Berbeda dengan hewan lain, anak ayamku buta huruf. Mereka tidak bisa membaca huruf-huruf latin kecuali mereka yang tua-tua saja. Karena itu aku merasa gagal mendidik mereka. Akhirnya aku pun menjadi buta huruf pula. Setiap ada kata yang tercetak di kertas-kertas aku tidak bisa mengolahnya, seperti setiap hurufnya menari-nari dan mengejekku ria. Sial. Dan gambar yang terpampang di sebelahnya sontak tertawa terpingkal-pingkal sambil memegangi perutnya. Sampai kututup telingaku dan kupejamkan mataku erat barulah mereka kembali berbaris pada tempat masing-masing.
Namun ada sesuatu yang berharga di setiap jantunghati anak ayamku. Di dalamnya ada perhiasan yang tiada tara nilainya. Dan setiap anak ayam memiliki perhiasan yang berbeda. Ada yang berjantunghati permata, ada yang emas murni, ada yang berlian, ada pula mutiara, ada batu ruby, ada perak, perunggu, giok, bachan, dan lain-lain. Karena kecantikan jantunghati mereka, hampir semua binatang lain memperebutkannya. Tidak jarang saat mencari makan mereka memburu anak-anak ayamku. Kalau aku tahu, akan kutendang mereka kuat-kuat lalu kucabut gigi-gigi mereka yang tajam itu agar mereka jadi binatang ompong. Karena itu mereka hanya berani berburu kalau aku sedang tidur di malam hari. Tapi entahlah, nanti bisa jadi berbeda.
Yang pertama kutangkap adalah kucing hutan bernama Porta. Ia mengendap-endap memasuki kandang anak ayamku.
“Keluar kau kucing hutan! Tidak tahukah kau ini bukan tanahmu.” pekikku dari jauh saat menemukannya menyelinap.
“Terlambat kau Done. Aku sudah di dalam kandang ayammu. Kini akan kumakan mereka perlahan.”
“Memangnya siapa kau? Tidakkah kau kenal anak-anak ayamku. Mereka sudah aku latih menghadapi kucing hutan sepertimu.” jawabku bangga. “Karta, bentuk formasi bertahan dan siapkan pula senjata penyerangan.”
“Siap, Yahbunda!” sigap si Karta menjawab.

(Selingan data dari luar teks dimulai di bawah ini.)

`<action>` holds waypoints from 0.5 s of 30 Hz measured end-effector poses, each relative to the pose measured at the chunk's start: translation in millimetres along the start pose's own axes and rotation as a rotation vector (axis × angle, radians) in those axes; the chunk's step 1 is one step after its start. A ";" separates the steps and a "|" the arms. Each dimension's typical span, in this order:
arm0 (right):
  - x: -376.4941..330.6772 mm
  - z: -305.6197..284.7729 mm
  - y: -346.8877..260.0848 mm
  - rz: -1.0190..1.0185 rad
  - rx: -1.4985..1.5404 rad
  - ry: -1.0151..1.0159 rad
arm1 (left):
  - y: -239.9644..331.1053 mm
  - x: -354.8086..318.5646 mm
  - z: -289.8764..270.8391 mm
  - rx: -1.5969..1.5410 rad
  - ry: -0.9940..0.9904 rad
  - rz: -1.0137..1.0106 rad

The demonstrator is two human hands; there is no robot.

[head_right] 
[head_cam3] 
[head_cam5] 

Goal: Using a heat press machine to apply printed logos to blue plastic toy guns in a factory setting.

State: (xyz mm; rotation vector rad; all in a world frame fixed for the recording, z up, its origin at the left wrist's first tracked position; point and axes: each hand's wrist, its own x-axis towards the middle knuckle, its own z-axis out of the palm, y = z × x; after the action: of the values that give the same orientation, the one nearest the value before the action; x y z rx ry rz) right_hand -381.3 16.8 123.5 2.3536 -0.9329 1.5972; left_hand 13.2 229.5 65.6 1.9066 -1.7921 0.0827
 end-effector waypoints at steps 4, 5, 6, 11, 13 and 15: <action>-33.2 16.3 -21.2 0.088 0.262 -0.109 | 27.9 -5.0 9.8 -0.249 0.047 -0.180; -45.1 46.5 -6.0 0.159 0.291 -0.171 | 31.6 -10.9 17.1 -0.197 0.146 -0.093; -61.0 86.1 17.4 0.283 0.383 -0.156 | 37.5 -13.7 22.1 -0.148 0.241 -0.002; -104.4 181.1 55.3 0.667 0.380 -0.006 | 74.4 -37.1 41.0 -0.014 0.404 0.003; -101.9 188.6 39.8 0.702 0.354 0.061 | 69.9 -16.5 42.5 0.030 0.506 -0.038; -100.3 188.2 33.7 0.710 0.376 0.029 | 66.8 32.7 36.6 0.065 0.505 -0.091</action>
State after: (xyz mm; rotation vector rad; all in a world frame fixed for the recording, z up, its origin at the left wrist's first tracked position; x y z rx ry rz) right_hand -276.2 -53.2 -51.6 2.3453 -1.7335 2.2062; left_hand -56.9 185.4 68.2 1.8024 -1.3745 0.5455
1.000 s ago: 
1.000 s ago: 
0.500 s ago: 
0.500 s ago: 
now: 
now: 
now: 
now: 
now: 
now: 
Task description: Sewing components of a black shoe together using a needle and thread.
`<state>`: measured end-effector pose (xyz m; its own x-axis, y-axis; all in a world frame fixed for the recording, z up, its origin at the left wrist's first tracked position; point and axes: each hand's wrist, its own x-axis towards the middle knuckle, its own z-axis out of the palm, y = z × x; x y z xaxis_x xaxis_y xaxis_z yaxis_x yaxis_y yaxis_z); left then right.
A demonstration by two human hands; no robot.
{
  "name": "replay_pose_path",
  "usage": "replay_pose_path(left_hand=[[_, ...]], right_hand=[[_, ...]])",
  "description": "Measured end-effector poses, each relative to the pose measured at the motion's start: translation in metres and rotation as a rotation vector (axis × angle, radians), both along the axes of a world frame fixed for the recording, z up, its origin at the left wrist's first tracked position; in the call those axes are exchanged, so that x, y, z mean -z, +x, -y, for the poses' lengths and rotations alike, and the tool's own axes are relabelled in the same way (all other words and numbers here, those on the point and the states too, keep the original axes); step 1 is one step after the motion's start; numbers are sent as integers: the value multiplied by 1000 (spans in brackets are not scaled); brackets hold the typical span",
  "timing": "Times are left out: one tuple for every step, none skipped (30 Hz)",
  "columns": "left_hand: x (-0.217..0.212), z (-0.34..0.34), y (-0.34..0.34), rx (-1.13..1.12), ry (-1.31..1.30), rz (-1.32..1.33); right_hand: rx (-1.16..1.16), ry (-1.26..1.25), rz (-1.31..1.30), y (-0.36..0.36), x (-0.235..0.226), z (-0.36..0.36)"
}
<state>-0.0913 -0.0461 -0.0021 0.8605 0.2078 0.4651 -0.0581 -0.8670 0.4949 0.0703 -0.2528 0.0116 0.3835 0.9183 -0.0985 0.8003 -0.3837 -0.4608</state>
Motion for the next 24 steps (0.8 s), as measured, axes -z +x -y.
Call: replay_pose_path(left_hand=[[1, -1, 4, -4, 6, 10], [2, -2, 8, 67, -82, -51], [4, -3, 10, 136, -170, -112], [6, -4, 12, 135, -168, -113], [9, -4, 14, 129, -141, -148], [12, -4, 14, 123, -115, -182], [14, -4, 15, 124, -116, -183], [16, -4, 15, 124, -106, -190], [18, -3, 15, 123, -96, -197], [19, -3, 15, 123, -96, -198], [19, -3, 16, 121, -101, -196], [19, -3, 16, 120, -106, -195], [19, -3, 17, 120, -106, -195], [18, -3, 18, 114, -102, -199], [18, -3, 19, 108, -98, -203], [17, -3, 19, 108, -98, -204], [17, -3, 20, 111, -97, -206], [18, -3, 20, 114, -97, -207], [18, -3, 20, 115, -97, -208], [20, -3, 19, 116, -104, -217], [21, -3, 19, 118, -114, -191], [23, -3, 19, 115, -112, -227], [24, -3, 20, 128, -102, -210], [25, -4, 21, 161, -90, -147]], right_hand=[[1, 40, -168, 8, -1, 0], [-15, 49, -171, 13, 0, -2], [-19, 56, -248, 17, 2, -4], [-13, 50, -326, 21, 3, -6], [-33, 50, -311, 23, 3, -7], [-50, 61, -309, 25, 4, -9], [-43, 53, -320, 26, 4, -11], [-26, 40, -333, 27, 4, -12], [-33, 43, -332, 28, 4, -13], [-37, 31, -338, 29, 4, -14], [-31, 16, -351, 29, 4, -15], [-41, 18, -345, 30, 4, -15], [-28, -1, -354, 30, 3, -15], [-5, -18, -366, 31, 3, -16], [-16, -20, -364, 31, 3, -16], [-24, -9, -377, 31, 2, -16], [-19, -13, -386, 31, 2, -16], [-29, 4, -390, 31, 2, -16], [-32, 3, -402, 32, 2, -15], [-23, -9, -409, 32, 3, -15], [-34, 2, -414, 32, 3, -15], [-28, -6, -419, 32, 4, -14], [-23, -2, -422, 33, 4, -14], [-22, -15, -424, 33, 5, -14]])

Para anak ayamku merapatkan barisan dan menyodorkan patuk mereka yang tajam seperti mata tombak. Kala cakar kucing itu mengudara, ujung-ujung tombak telah menancap di dadanya. Porta meronta-ronta kesakitan. Lalu beringsut keluar dari kandang dan lari ketakutan. Semua anak ayam berteriak menang.
Lari si kucing hutan Porta, esok sorenya datang si lembu betina Spania. Kulitnya merah pirang dan tanduknya kuning.
“Kemarilah para anak ayam, akan kujadikan kalian pesta makan malam.”
“Tapi kau bukan karnivora, Spania.” jawab Dung.
“Bukan daging kalian yang akan kumakan. Buat apa? kalian menjijikkan. Aku hanya ingin jantunghati kalian itu. Akan kupasang itu di mataku, di tandukku, di ekorku, agar aku menjadi binatang terjanting di rimba dunia. Ah, sudang terbayang itu padaku.”
“Siapa yang bilang kau lembu bentina cantik?”
Mata Spania membelalak, mengobarkan neraka. “Akan kuseruduk kalian!”
“Coba saja, kami tidak takut dengan lembu penuh lumpur sepertimu.”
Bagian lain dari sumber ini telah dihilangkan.